## EXERCISE PROMPT
Keep only the lines of the material below that contain the word "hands". Copy those lines.

####################

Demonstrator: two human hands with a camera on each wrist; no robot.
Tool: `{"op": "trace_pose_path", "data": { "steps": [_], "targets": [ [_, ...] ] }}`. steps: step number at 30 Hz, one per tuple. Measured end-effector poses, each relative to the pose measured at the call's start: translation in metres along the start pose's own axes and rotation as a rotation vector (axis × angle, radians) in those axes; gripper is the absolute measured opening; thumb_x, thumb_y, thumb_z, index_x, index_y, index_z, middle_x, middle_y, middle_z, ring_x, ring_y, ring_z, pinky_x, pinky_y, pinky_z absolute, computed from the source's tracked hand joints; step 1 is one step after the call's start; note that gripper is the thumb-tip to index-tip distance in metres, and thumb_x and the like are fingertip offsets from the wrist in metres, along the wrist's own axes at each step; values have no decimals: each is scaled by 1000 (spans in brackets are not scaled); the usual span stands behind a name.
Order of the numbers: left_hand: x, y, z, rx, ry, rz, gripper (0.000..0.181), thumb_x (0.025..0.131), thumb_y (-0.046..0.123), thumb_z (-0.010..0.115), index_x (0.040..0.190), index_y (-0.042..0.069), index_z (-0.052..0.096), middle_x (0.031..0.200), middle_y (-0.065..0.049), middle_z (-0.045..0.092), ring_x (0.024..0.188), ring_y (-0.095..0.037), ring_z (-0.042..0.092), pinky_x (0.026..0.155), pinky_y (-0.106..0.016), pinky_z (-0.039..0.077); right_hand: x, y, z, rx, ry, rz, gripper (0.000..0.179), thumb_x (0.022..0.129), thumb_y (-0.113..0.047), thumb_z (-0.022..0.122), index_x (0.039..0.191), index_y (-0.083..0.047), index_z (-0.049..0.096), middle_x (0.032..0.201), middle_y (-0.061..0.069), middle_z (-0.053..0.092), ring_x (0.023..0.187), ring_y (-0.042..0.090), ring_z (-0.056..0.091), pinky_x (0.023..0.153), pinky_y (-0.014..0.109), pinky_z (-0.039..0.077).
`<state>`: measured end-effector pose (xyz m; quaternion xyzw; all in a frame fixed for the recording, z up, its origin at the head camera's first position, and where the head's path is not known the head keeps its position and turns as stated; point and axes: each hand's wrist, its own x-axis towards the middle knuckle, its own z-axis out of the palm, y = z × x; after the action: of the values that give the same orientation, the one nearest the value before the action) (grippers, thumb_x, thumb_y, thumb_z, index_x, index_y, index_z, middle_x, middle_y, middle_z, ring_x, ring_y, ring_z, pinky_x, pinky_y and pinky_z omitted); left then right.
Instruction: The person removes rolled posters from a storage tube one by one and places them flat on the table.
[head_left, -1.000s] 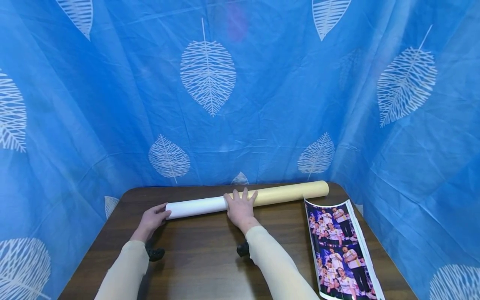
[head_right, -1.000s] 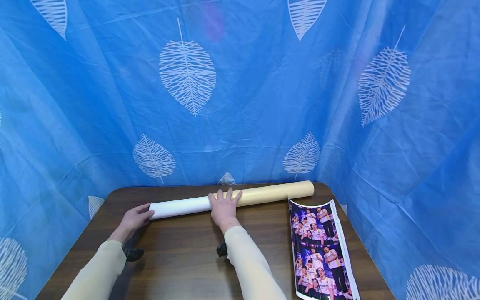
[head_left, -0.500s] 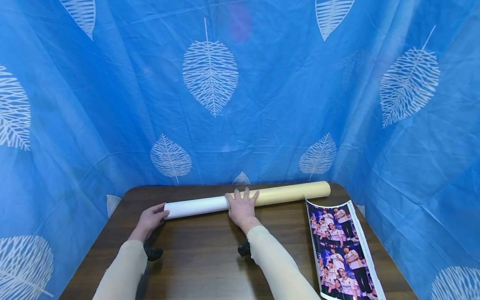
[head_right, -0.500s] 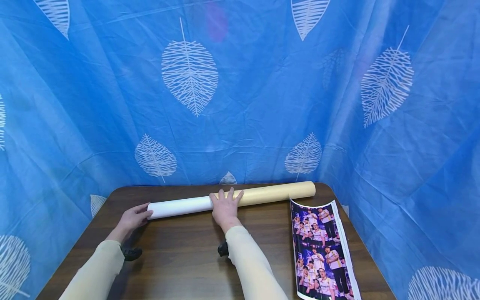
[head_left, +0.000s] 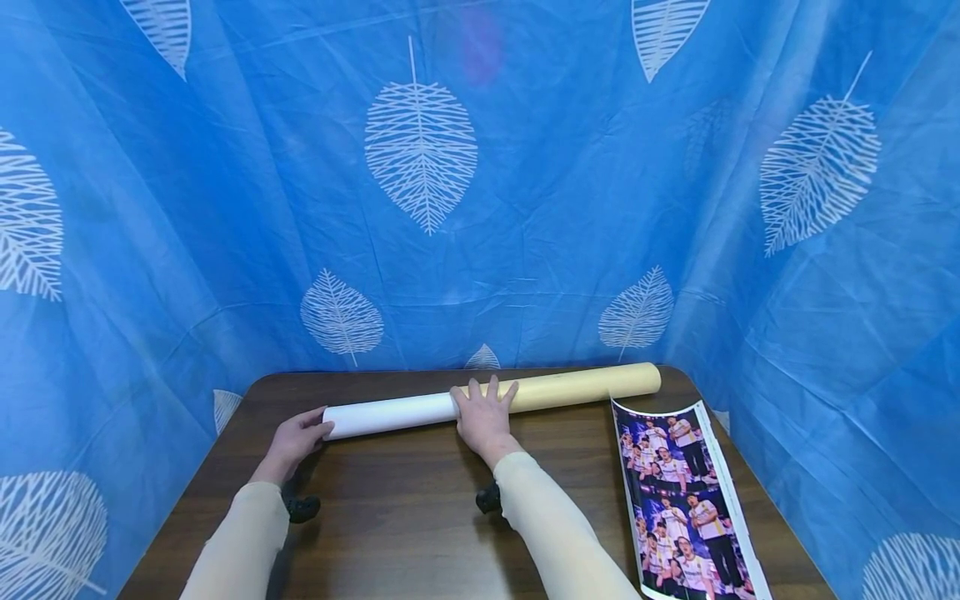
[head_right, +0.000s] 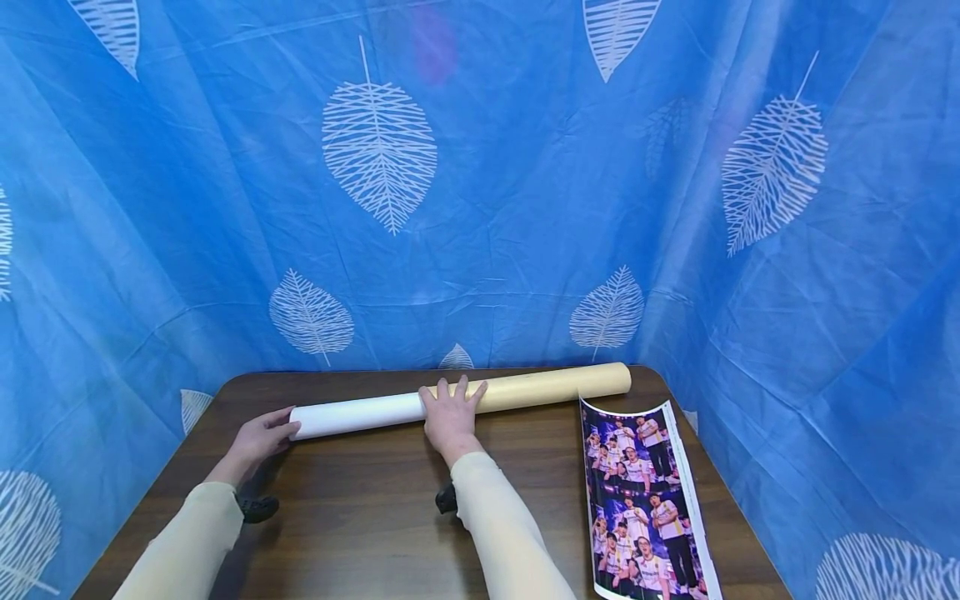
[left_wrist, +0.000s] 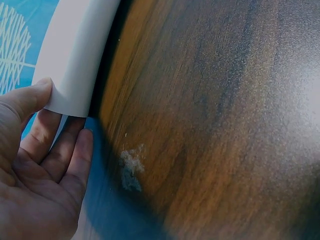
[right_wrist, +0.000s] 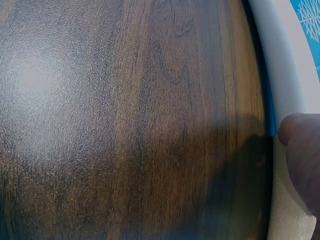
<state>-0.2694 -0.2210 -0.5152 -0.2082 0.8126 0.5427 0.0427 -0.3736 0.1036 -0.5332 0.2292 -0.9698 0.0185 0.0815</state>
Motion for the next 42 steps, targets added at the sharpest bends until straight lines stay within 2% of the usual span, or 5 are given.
{"op": "trace_pose_path", "data": {
  "steps": [11,17,32,42],
  "targets": [
    [0,-3,-2,7,-7,-1,66,107,26,56,158,-3,28,162,-33,19,145,-51,29,110,-56,38,5,3,14,6,27,-4,56,90,-37,76,141,-35,53,145,10,52,143,53,33,106,84,11],
    [-2,-4,-5,10,-5,0,65,107,25,56,159,-3,27,162,-34,18,144,-52,28,111,-56,38,4,3,12,7,41,-5,56,89,-35,76,140,-35,54,144,9,53,142,53,34,106,84,12],
    [-3,-8,-14,-9,8,-10,67,107,26,57,159,-3,26,162,-35,16,145,-53,27,111,-57,37,2,1,7,-1,16,-5,58,91,-37,74,144,-34,52,146,10,52,143,52,33,107,83,13],
    [-2,-13,-22,-4,8,-13,70,105,28,59,159,-3,26,162,-35,17,145,-53,27,110,-56,38,2,2,8,12,36,-9,57,90,-35,75,143,-34,53,144,10,53,142,53,33,106,84,12]
  ]
}}
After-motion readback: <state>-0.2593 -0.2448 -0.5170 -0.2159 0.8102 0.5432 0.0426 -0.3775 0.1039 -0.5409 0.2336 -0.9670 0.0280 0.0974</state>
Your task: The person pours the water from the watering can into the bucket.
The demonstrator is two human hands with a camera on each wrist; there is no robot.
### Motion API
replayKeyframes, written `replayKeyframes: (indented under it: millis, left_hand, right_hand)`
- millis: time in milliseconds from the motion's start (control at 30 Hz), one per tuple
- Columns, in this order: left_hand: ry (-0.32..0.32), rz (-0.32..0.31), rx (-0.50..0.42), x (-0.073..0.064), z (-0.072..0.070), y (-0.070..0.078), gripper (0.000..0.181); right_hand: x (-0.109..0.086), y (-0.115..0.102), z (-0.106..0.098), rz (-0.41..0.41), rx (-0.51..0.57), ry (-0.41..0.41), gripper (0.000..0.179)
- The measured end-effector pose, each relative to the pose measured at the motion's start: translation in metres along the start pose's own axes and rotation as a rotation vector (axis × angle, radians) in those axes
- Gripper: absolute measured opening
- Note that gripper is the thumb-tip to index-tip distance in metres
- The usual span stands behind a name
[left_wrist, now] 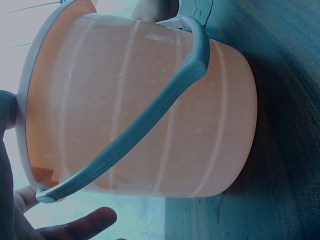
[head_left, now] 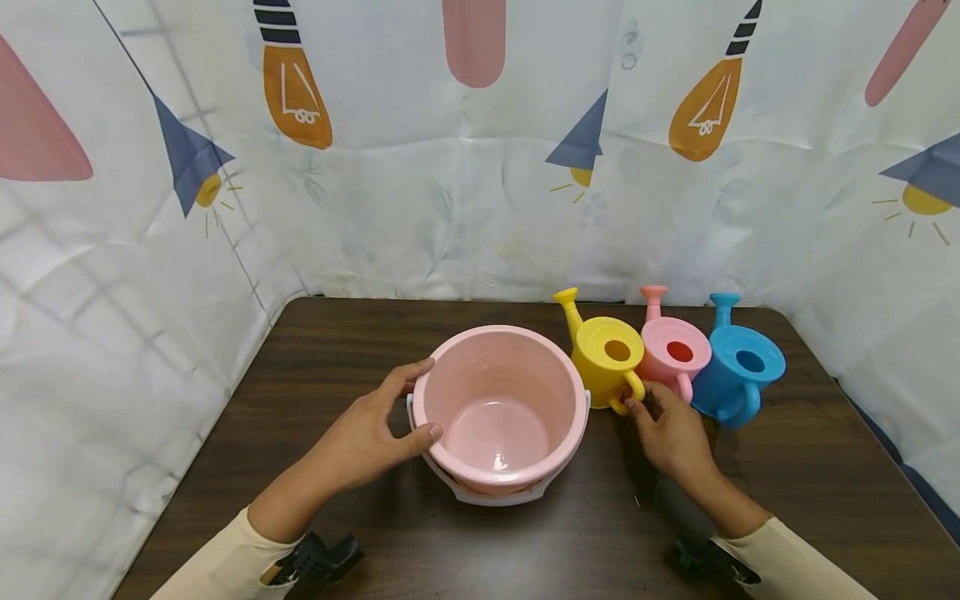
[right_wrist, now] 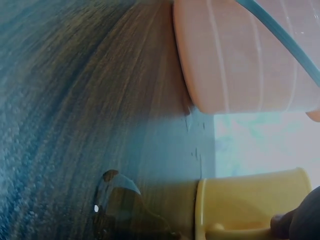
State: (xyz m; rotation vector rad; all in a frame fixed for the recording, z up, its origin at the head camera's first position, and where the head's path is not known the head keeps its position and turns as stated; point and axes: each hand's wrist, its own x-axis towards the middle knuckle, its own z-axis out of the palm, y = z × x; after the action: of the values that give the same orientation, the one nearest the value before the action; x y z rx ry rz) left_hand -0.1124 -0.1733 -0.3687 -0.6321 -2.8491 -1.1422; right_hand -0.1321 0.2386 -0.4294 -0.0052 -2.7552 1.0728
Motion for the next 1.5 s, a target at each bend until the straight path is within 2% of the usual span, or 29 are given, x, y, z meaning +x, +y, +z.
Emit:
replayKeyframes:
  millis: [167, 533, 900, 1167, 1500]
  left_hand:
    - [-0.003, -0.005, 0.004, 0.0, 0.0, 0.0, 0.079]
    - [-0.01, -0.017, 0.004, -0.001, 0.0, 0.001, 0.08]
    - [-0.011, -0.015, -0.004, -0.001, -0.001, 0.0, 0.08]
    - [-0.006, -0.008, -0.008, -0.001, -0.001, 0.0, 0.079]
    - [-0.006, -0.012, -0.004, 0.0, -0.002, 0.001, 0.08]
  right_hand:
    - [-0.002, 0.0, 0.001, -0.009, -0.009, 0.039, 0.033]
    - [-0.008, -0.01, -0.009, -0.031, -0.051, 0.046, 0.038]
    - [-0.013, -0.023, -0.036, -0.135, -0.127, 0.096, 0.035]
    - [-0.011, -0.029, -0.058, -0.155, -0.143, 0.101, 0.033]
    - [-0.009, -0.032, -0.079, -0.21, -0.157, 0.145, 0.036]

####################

## RESPONSE
Demonstrator: two human hands with a camera on each wrist; no robot.
The demonstrator is two human hands with a camera on each wrist; there is no robot.

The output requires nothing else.